(Beginning of Data provided)
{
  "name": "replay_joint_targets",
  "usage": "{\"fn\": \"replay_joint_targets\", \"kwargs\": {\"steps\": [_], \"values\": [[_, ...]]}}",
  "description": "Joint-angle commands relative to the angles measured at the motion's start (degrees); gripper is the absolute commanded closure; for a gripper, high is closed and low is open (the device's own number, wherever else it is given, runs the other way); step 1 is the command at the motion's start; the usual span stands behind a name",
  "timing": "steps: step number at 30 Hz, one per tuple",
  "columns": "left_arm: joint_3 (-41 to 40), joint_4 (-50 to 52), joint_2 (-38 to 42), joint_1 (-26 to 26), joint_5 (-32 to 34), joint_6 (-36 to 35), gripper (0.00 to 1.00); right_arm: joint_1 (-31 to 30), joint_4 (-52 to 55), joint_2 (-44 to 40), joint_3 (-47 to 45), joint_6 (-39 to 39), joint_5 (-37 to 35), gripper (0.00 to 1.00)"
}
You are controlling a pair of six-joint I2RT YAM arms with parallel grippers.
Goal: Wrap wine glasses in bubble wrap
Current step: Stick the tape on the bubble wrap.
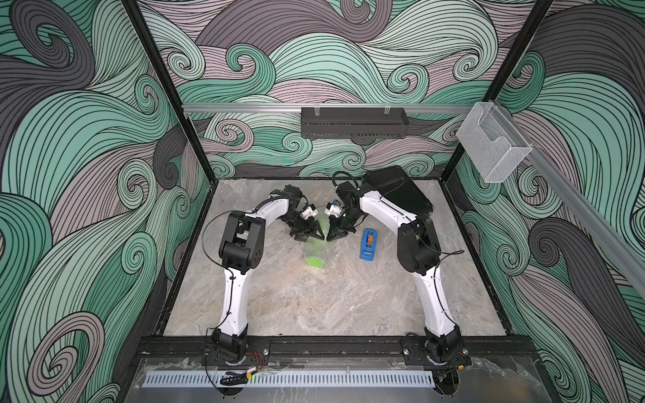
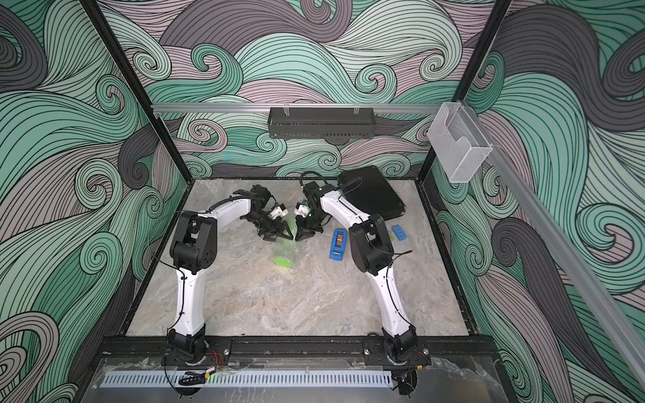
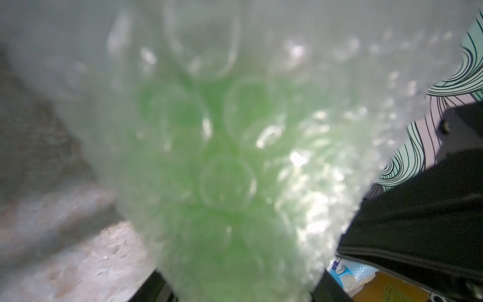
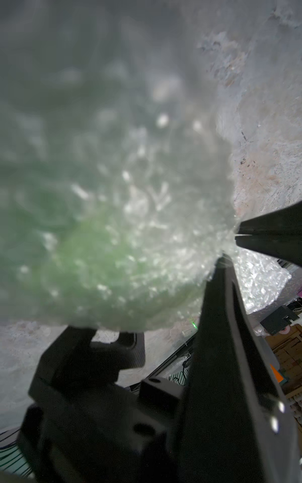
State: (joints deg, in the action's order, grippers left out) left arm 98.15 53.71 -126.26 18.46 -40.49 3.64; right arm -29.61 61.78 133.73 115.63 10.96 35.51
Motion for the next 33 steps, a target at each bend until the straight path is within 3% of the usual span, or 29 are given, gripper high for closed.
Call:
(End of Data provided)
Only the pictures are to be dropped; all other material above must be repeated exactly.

{
  "name": "replay_joint_targets",
  "usage": "{\"fn\": \"replay_joint_targets\", \"kwargs\": {\"steps\": [_], \"values\": [[_, ...]]}}",
  "description": "Joint-angle commands relative to the angles measured at the motion's start (degrees); gripper is the absolute commanded closure; for a gripper, high is closed and low is open (the device's own number, wherever else it is given, runs the other way); step 1 is the command at the motion's start; the usual span stands behind a name",
  "timing": "steps: step number at 30 Hz, one per tuple",
  "columns": "left_arm: joint_3 (-41 to 40), joint_4 (-50 to 52), joint_2 (-38 to 42), joint_1 (-26 to 26), joint_5 (-32 to 34), joint_6 (-36 to 35), gripper (0.00 to 1.00); right_arm: joint_1 (-31 to 30), joint_4 (-52 to 55), joint_2 (-44 to 40), joint_3 (-47 to 45), joint_6 (-39 to 39), joint_5 (-37 to 35), gripper (0.00 to 1.00)"
}
You are controlling a pair of six-joint I2RT YAM arms with parallel grippers.
Goal: Wrap wine glasses in bubble wrap
Current step: Stick the tape on the bubble wrap.
State: (joints deg, in the action's order, grippers left out) left arm 98.15 53.71 -126.26 18.46 -40.49 3.64; right arm -29.61 61.78 133.73 115.63 10.96 35.51
Motion for the next 33 steps, a target at each bend until the straight path is within 3% of the usual span, or 29 are given, gripper high for closed.
Call:

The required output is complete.